Gráfico 5: Número total de procedimentos realizados por cada interno 

Discussão

A aquisição de competências cirúrgicas ao longo do internato médico assenta no treino e repetição tutelados dos procedimentos mais relevantes da especialidade. O treino cirúrgico realizado no internato influencia as práticas adotadas posteriormente enquanto especialistas4. Ao longo dos últimos anos, tem-se assistido a uma redução da disponibilidade de tempos operatórios, com prejuízo óbvio na formação dos internos e na sedimentação destas competências5,6. Este é o primeiro estudo realizado em Portugal que visa avaliar o número de procedimentos cirúrgicos realizados ao longo do primeiro ano de internato de formação específica em ORL.

Os resultados obtidos demonstram uma variabilidade significativa de oportunidades cirúrgicas entre os diferentes internos.
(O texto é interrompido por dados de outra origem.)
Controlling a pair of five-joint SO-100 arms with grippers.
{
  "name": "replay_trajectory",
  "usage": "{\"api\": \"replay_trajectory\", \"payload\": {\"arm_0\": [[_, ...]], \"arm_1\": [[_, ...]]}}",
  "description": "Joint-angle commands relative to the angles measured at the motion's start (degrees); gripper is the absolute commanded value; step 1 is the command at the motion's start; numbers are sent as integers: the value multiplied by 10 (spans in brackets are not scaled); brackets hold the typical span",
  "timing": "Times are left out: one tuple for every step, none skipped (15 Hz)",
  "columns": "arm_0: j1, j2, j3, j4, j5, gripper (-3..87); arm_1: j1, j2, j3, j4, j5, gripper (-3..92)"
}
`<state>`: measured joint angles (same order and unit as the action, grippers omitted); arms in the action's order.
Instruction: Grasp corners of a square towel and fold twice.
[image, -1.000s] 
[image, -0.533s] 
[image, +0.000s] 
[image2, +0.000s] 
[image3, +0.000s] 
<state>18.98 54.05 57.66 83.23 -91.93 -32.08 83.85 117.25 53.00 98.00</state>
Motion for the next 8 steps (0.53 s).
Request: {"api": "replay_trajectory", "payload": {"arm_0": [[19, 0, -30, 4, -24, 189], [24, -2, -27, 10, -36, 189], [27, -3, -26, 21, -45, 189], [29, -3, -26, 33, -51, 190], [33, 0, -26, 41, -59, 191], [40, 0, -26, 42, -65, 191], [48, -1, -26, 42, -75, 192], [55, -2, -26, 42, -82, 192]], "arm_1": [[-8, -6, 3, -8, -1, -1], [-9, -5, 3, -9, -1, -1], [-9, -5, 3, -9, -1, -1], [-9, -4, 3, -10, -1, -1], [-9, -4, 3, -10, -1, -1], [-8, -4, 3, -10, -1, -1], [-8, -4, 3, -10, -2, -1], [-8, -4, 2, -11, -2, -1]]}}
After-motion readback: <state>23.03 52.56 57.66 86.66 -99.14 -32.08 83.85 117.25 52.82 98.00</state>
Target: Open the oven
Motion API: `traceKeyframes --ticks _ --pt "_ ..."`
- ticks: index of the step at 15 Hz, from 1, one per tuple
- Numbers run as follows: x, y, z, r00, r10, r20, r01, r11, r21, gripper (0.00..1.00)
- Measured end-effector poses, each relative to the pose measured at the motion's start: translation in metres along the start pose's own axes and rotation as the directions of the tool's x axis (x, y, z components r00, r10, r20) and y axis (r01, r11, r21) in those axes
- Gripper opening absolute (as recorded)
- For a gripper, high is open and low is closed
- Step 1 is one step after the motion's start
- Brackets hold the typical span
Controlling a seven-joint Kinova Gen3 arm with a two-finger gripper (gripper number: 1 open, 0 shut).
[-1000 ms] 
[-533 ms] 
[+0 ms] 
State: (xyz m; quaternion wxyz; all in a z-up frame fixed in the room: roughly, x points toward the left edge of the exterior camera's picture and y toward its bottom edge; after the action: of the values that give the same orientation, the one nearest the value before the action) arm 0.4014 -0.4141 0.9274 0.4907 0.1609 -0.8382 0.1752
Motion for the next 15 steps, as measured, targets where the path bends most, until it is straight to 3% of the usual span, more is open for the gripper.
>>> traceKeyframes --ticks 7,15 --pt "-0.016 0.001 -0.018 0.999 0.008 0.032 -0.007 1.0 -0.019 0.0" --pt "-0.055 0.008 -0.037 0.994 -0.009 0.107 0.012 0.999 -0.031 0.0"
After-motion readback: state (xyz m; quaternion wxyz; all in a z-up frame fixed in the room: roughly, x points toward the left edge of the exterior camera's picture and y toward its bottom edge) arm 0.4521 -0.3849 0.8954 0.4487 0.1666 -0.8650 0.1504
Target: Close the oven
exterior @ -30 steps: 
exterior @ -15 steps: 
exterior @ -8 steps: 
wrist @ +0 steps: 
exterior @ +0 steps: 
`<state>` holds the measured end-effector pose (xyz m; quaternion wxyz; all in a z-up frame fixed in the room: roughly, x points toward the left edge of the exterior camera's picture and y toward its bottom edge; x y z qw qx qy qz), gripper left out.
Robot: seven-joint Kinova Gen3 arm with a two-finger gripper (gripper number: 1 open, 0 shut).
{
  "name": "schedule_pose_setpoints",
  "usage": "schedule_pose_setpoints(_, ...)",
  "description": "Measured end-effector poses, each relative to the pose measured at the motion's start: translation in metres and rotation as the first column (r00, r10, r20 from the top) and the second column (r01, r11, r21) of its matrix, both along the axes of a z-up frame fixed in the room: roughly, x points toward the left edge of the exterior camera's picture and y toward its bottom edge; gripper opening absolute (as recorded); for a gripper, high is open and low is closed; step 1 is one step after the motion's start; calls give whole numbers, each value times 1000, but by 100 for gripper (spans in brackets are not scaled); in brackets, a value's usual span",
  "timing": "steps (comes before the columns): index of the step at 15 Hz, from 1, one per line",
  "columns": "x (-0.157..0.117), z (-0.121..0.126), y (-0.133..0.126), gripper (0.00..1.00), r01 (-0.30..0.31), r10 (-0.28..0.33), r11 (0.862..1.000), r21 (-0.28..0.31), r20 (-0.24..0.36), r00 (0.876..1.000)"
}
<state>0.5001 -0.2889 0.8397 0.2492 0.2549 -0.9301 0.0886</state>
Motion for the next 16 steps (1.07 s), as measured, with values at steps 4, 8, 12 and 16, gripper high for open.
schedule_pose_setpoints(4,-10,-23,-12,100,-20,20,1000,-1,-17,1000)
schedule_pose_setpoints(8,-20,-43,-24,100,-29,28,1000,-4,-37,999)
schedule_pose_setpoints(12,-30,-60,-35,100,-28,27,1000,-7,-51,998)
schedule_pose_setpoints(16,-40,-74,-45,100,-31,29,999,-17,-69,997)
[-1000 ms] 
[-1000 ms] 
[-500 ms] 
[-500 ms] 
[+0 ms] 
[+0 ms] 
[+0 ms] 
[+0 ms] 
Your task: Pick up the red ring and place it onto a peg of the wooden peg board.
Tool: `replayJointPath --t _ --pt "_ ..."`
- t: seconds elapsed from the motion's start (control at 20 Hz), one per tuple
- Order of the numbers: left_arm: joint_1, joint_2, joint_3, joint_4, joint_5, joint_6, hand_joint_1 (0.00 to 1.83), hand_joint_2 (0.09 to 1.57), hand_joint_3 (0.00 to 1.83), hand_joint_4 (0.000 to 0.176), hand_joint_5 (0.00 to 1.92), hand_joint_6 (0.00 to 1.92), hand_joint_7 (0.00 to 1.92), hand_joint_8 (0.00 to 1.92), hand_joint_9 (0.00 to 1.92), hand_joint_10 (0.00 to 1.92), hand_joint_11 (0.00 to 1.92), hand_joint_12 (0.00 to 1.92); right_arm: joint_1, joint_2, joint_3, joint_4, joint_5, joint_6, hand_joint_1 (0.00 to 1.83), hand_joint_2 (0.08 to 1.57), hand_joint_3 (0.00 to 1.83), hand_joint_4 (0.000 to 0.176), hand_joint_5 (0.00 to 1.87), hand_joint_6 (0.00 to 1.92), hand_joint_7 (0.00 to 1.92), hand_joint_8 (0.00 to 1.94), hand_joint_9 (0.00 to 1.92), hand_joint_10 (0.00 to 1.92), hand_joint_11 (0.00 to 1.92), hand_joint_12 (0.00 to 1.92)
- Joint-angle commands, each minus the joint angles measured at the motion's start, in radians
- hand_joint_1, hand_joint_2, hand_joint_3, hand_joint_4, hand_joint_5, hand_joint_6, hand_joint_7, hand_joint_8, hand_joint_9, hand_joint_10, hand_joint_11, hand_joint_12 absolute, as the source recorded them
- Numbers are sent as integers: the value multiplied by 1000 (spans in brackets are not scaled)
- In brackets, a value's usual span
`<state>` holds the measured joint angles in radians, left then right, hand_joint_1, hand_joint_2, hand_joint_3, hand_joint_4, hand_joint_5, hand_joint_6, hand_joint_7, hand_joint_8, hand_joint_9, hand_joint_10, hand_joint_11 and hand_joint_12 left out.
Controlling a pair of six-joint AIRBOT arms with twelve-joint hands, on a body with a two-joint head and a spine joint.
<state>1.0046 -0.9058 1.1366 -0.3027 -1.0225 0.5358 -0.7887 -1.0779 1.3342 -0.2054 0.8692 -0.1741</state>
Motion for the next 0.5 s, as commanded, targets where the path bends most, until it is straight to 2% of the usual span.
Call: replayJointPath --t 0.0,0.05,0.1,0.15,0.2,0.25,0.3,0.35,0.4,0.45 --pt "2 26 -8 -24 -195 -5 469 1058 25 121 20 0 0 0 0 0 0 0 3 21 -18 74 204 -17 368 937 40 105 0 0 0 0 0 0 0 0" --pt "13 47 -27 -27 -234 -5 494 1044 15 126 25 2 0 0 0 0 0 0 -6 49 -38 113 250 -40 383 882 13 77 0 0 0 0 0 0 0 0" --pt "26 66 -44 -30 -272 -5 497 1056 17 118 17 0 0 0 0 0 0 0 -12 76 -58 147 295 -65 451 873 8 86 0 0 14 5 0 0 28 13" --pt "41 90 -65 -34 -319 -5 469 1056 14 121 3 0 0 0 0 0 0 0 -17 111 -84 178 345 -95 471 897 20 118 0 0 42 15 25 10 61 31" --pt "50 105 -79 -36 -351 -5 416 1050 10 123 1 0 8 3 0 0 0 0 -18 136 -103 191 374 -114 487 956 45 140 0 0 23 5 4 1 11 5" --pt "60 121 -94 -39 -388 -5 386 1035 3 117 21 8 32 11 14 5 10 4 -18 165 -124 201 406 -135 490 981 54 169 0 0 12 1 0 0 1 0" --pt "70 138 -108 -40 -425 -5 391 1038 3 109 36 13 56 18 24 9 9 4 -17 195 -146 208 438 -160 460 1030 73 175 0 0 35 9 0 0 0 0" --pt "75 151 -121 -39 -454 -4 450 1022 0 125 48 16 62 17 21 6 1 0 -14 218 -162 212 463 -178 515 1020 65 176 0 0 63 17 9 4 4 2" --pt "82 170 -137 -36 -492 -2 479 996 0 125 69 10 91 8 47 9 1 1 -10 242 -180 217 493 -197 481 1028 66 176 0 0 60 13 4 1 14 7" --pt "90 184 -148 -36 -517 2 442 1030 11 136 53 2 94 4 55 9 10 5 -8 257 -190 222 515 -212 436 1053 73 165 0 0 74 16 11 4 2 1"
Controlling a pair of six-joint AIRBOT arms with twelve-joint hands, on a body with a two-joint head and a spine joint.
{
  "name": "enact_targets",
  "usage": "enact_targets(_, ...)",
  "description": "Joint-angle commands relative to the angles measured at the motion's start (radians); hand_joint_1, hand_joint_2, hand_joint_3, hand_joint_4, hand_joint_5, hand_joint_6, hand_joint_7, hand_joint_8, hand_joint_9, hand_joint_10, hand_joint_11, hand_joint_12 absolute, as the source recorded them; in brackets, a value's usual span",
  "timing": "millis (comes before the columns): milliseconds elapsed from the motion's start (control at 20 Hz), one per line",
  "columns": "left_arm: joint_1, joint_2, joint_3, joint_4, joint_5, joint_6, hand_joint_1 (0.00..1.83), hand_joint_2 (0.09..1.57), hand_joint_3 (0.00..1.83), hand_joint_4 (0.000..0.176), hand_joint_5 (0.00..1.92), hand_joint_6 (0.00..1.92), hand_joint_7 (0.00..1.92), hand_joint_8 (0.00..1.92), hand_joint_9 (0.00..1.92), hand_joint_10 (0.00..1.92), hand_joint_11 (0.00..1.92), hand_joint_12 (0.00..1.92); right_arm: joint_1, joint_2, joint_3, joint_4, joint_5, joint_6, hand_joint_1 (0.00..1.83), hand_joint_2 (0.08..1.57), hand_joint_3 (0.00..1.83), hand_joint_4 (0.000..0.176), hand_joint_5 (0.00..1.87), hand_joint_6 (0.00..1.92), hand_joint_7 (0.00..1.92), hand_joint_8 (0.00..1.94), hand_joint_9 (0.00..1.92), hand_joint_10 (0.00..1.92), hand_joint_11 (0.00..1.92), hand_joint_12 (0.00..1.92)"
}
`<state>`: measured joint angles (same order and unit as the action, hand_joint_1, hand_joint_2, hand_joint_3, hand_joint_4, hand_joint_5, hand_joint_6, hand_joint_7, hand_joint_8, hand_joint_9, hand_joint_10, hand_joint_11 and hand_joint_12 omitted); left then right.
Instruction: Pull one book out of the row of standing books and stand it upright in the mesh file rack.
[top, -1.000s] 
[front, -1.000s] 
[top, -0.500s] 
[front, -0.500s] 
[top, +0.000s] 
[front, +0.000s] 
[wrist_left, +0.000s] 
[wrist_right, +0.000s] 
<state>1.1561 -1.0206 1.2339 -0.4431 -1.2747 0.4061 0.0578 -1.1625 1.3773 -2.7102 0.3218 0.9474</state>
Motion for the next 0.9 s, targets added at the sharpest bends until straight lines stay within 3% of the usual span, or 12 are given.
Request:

Na realização de amigdalectomias verificamos que os 3 internos que menos realizaram este procedimento têm uma média de 1 amigdalectomia durante o primeiro ano de internato enquanto os 3 internos que mais operaram têm uma média de 48 amigdalectomias. Este mesmo padrão repete-se para os restantes procedimentos avaliados. Destaca-se ainda que 4 dos internos avaliados não realizaram qualquer traqueotomia, contrastando com os 4 internos que mais realizaram este procedimento que executaram entre 11 a 17 traqueotomias. A enorme variabilidade de treino cirúrgico existente é também demonstrada pela diferença entre o mínimo de 4 e o máximo de 135 procedimentos realizados globalmente, ao longo do ano de 2021. Estes resultados são coincidentes com a variabilidade reportada por outros autores7.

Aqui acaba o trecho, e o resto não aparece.